Leda se vê na jovem mãe e nutre por esta uma obsessão que se confunde com o
mesmo desejo de Nina, a de testar sua existência na libertação do corpo de
todas as amarras impostas; é assim que se explica seu interesse pela relação
proibida que Nina desenvolve com o salva-vidas e sobre a qual passa a exercer
um controle pela posse da possibilidade de plena realização desse desejo do
jovem casal.
Com o mesmo interesse,
quer para Nina a mesma condição de seu passado de mãe – que a jovem não abdique
da possibilidade de construir sua liberdade. Mas, se as nossas realidades
individuais que se repetem com os outros são também outras realidades devido às
percepções se mostrarem proporcionalmente diversas, é porque tais realidades se
demonstram irrepetíveis. Por mais seguros que estejamos sobre nossa tarefa de
recuperá-las não temos o poder de exercer o controle sobre o outro e sequer
sobre nós mesmos. Nossa liberdade afinal se constrói até o limite da liberdade
do outro; e “o passado é uma roupa que não nos serve mais”. “Às vezes, precisamos
fugir para não morrer”, diz a personagem em relação ao passado ou a situação
presente que lhes obriga a desfazer os rumos pensados para si. O fato é tudo
que se passa fora desses contornos, e o pior que sempre se passa, é drama e
danação. “Estou morta, mas bem”, assim se conclui a narrativa de A filha perdida. Porque na vida não
podemos nos desviar de nossas responsabilidades frutos das nossas escolhas, tal
como descobrirá Leda.
As ações dessa
personagem corroboram ainda com um dos medos sempre recorrentes nas personagens
femininas de Elena Ferrante advindos de uma relação controversa com o passado:
o medo de tornarem como as suas antepassadas.
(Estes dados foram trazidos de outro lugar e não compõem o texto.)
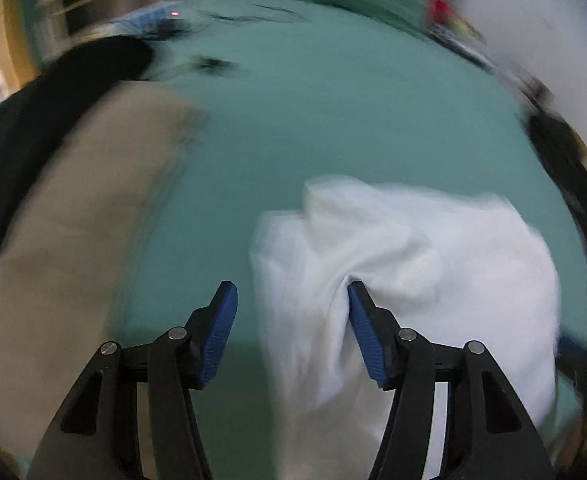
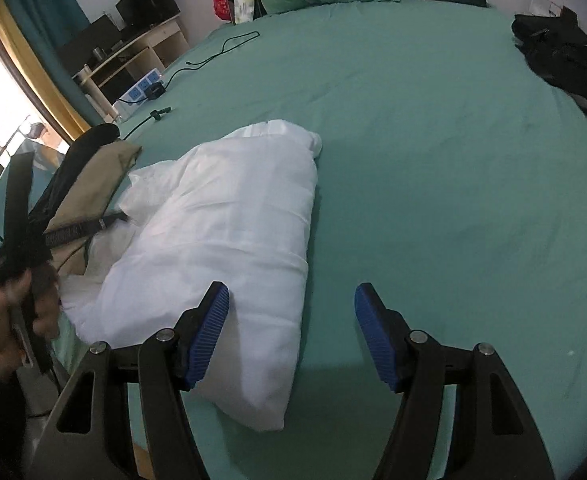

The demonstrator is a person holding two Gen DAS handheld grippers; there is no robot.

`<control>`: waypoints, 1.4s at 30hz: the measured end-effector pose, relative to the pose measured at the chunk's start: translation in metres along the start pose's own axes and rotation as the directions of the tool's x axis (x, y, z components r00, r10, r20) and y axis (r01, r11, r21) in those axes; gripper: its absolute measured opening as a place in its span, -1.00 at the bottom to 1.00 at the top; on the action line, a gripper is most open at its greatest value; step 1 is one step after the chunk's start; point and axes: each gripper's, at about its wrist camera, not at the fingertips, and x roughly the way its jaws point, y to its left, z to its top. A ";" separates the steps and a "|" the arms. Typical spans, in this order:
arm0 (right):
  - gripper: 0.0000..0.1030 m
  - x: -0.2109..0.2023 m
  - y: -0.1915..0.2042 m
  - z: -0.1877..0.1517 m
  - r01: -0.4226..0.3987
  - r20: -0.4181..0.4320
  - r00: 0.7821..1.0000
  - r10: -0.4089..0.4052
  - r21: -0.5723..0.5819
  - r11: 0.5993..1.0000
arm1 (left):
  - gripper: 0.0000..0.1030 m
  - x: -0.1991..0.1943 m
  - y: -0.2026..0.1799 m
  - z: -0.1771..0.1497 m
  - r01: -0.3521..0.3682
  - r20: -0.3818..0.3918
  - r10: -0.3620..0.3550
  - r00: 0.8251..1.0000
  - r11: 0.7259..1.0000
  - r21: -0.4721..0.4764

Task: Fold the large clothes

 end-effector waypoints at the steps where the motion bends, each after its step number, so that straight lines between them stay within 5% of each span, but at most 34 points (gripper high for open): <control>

Ao envolver-se com Nina ela transfere
para a jovem o seu drama da juventude. “Todas as esperanças da juventude já me
pareciam destruídas, era como se eu tivesse caindo para trás na direção da
minha mãe, da minha avó, da cadeia de mulheres mudas ou zangadas da qual eu
derivava”, observa a narradora a certa altura. Assim, forja-se uma variada gama
de sentidos acerca dos termos que dão título a este romance. Num deles, o que
aqui chegamos das relações dessas notas, a perda desta dimensão do passado, recuperado
na narrativa pelo tema da perda da filha, situação adversa vivida pela
narradora cujo sentido é renovado pela memória desse passado que se projeta
através do drama sofrido por Nina e pela filha sem a presença de um objeto de
afeto que coloca a mãe e Elena em relação.
Nesse drama sobressai
a história de uma identidade que sempre se aterra com as determinantes lógicas
da cultura. Leda quer dizer para as mulheres não se sujeitarem ao apagamento de
suas dimensões de humanas – e logo passíveis dos mesmos dramas, desejos, frustrações
que lhes compõem – em detrimento de uma verdade imposta e mesmo autoimposta de
que à mãe só se lhe sobra a tarefa de bordar os limites da história dos filhos
ao ponto de abdicar de suas liberdades mais íntimas ou de seus interesses
pessoais enquanto indivíduo. Nesse drama é preciso mesmo morrer para ser outra, a capaz de agir por seus próprios meios. Não
há vida se não vivemos.
***
(fragmento da obra)
"Comi algumas uvas na cozinha. Nani estava em cima da mesa. Pareceu-me que estava com ar de limpa e nova, mas também com uma expressão indecifrável, tohu-bohu, sem a luz de uma ordem clara, de verdade. Quando foi que Nina me escolheu lá na praia? Como entrei na sua vida? Aos trancos, sem dúvida, caoticamente. Atribuíra a ela um papel de mãe perfeita, de filha bem-sucedida, mas compliquei sua existência subtraindo a boneca de Elena. Dei a impressão de ser uma mulher livre, independente, refinada, corajosa, sem partes ocultas, mas construí as respostas às perguntas aflitas com exercícios de reticência. Com que direito, por quê? Nossas afinidades eram superficiais, ela corria riscos muito maiores do que os que eu havia corrido vinte anos antes. Quando jovem, eu tinha uma forte percepção de mim mesma, era ambiciosa, separei-me da minha família de origem com a mesma força ousada com que nos libertamos de alguém que nos dá um puxão. Deixei meu marido e minhas filhas em um momento no qual tinha certeza de ter aquele direito, de estar do lado certo, sem contar que Gianni se desesperara, mas não fora atrás de mim, era um homem atento às necessidades dos outros. Nos três anos sem minhas filhas, nunca fiquei sozinha: havia Hardy, um homem de prestígio, ele me amava. Eu me sentia apoiada por um pequeno mundo de amigas e amigos que, mesmo quando discordavam de minhas escolhas, respiravam a mesma cultura que eu, entendiam minhas ambições e meu mal-estar. Quando o peso no fundo do ventre se tornou insustentável e voltei para Bianca e Marta, algumas pessoas haviam se retirado em silêncio da minha vida, algumas portas tinham se fechado para sempre, meu ex-marido decidira que era sua vez de fugir e foi embora para o Canadá, mas ninguém me expulsou nem me julgou indigna. Nina, por sua vez, não tinha nenhuma das defesas que eu ergui antes da ruptura. E, nesse meio-tempo, o mundo não havia melhorado nem um pouco; pelo contrário, tornar-se mais cruel com as mulheres. Ela - em suas próprias palavras -, por muito menos do que eu tinha feito anos antes, corria o risco de ser degolada".